Late that night he sat with Janet in the darkness, listening to the noises filtering through the walls from other apartments. The murmur of voices, faint music, rattle of dishes and pans, and indiscriminate globs of sound that could be anything. "Want to go for a walk?" he asked. "No." Janet stirred a little beside him. "Want to go to bed?"
"No. Just sit."
Presently Allen said: "I ran into Mrs. Birmingham on my way to the bathroom. They brought the reports in a convoy of Getabouts. Six men guarding it. Now she's got it all hidden somewhere, probably in an old stocking."
"You're going into the block meeting?"
"I'll be there, and I'm going to fight with everything I've got."
"Will it do any good?" He reflected. "No."
"Then," Janet said, "we're washed up."
"We'll lose our lease, if that's what you mean. But that's all Mrs. Birmingham can do. Her authority ends when we leave here."
"You've resigned yourself to that," Janet said.
"I might as well." He searched for his cigarettes, then gave up. "Haven't you?"
"Your family worked decades for this lease. All those years your mother was with the Sutton Agency before it merged. And your father in T-M's art department."
"Pooled status," he said. "You don't have to remind me. But I'm still Director of Telemedia. Maybe I can wangle a lease out of Sue Frost. Technically I'm entitled to one. We should be living in Myron Mavis' apartment, within walking distance of my work."
"Would she give you a lease now? After this business today?"
He tried to imagine Sue Frost and the expression on her face. The sound of her voice.

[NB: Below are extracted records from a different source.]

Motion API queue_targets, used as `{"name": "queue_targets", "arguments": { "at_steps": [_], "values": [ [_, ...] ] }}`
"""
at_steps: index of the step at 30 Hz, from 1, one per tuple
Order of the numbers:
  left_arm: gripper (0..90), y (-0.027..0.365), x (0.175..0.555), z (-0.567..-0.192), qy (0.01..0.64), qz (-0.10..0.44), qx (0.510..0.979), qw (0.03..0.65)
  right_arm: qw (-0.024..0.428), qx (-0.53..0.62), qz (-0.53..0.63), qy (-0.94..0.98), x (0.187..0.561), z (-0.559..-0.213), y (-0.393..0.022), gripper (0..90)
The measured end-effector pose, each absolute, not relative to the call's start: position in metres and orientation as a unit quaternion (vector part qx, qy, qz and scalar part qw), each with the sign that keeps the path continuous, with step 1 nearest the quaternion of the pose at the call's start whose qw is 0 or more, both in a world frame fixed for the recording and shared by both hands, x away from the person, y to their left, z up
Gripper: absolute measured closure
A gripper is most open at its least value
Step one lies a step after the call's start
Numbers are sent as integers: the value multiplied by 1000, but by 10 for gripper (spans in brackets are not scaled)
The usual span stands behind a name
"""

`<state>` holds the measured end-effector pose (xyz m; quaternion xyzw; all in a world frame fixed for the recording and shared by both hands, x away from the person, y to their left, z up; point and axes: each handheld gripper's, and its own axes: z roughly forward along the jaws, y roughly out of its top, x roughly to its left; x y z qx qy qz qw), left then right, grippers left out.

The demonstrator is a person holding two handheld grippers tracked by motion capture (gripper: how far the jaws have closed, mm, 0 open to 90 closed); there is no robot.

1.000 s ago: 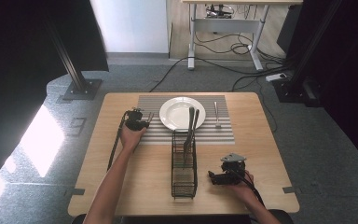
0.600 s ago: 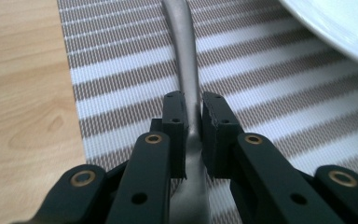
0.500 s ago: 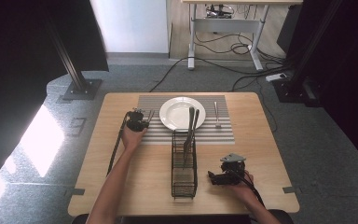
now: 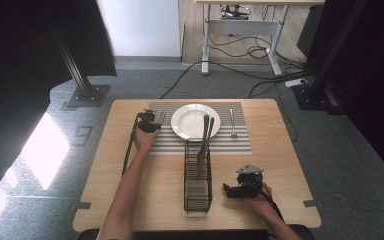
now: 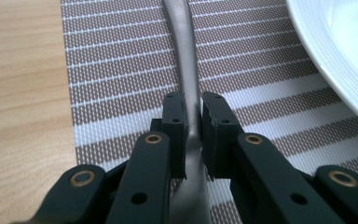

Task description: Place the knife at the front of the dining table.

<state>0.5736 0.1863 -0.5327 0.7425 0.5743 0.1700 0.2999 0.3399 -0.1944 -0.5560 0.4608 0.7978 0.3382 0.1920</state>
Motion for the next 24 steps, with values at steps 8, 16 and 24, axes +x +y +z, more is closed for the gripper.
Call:
{"name": "queue_targets", "arguments": {
  "at_steps": [8, 16, 24],
  "values": [
    [798, 185, 584, -533, 577, 168, 739, 304, 192, 460, 338, 798, 340, -556, -194, 8],
    [639, 193, 572, -534, 559, 173, 746, 317, 192, 460, 338, 798, 340, -556, -194, 8],
    [574, 202, 540, -529, 552, 160, 750, 328, 189, 456, 339, 801, 340, -556, -194, 7]
  ]
}}
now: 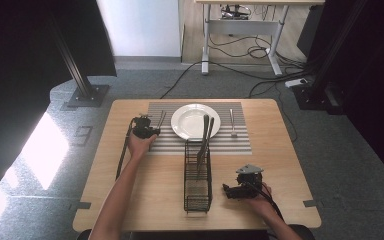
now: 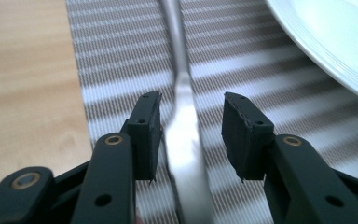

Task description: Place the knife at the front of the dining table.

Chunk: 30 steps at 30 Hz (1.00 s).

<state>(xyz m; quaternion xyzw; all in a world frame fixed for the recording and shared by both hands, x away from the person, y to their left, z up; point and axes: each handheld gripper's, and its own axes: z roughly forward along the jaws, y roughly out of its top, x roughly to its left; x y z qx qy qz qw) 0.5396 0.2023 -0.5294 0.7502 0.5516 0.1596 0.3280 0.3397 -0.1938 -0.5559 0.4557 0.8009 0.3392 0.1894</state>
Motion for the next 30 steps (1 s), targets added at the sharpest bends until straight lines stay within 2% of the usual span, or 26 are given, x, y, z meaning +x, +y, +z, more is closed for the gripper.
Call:
{"name": "queue_targets", "arguments": {
  "at_steps": [10, 12, 15, 17, 30],
  "values": [
    [571, 207, 516, -532, 547, 145, 763, 313, 189, 456, 339, 801, 340, -556, -194, 6],
    [599, 205, 512, -533, 542, 156, 766, 308, 189, 456, 339, 801, 340, -556, -194, 7],
    [701, 203, 508, -532, 540, 162, 770, 299, 190, 456, 339, 801, 340, -556, -194, 8],
    [716, 202, 507, -532, 540, 169, 769, 297, 190, 456, 339, 801, 339, -556, -194, 8],
    [701, 192, 507, -532, 537, 163, 771, 301, 190, 454, 339, 802, 339, -556, -193, 7]
  ]
}}
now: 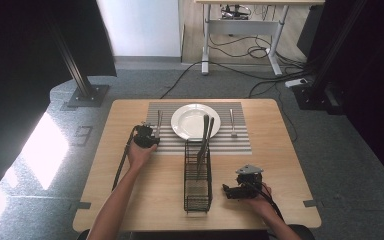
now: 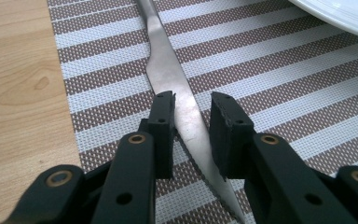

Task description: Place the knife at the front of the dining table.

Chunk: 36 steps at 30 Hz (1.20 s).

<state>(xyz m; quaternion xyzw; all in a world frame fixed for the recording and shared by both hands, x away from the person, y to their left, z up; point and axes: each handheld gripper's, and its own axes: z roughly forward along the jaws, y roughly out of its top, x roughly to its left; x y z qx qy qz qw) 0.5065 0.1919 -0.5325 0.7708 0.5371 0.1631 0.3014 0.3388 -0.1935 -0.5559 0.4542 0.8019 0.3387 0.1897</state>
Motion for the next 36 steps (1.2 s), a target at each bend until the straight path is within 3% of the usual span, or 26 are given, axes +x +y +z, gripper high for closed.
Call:
{"name": "queue_targets", "arguments": {
  "at_steps": [3, 5, 9, 14, 36],
  "values": [
    [664, 192, 506, -532, 536, 162, 771, 303, 190, 454, 339, 802, 339, -556, -193, 6],
    [514, 194, 503, -530, 531, 164, 769, 317, 190, 454, 339, 802, 339, -556, -193, 6],
    [432, 201, 495, -520, 522, 168, 767, 334, 190, 454, 339, 802, 339, -556, -193, 5],
    [400, 207, 482, -512, 519, 165, 763, 349, 189, 454, 339, 802, 338, -556, -193, 5],
    [362, 220, 361, -493, 471, 146, 768, 408, 184, 447, 340, 807, 337, -556, -194, 2]
  ]
}}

The rest of the day he had hung around his office at T-M expecting her to call, but she hadn't. No word had arrived from above; the powers had remained mum.
"She'll be disappointed," he said. "Sue had the kind of hopes for me only a mother could invent."
Up the ladder generation by generation. The schemings of old women, the secret ambitions and activity of parents boosting their children one more notch. Exhaustion, sweat, the grave.
"We can assume Blake-Moffet briefed her," he said. "I guess it's time to tell you what happened last night at her apartment."
He told Janet, and she had nothing to say. There wasn't enough light in the apartment to see her face, and he wondered if she had passed out with wretchedness. Or if some primordial storm were going to burst over him. But, when he finally nudged her, she simply said: "I was afraid it was something like that."
"Why the h--l why?"
"I just had a feeling. Maybe I'm clairvoyant." He had told her about Doctor Malparto's Psionic-testing. "And it was the same girl?"
"The girl who got me to the Health Resort; the girl who helped kidnap me; the girl who leaned her bosom in my face and said I was the father of her child. A very pretty black-haired girl with a big lovely house. But I did come back. Nobody seems to care about that part."
"I care," Janet said. "Do you think she was in on the frame-up?"
"The idea entered my mind. But she wasn't. There was nothing to be gained, except by Blake-Moffet. And the Resort isn't part of Blake-Moffet. Gretchen was just witless and irresponsible and full of feminine vigor. Young love, they call it. And the idealism of her calling. Her brother's the same way: idealism, for the benefi [sic] , of the patient."
"It's so sort of crazy," Janet protested. "All she did was walk into your office, and all you did was kiss her when she left. And you're completely ruined."
"The word is ‘vile enterprise,' " Allen said. "It'll be showing up Wednesday, about nine a.m. I wonder what Mr. Wales can do in my defense. It should pose quite a challenge to him."
But the block meeting wasn't really important. The unknown was Sue Frost, and her reaction might not be in for days. After all, she had to confer with Ida Pease Hoyt: the reaction needed the stamp of absolute finality.
"Didn't you say something about bringing home a quart of ice cream?" Janet asked wanly.
"Seems sort of silly," Allen said. "Everything considered."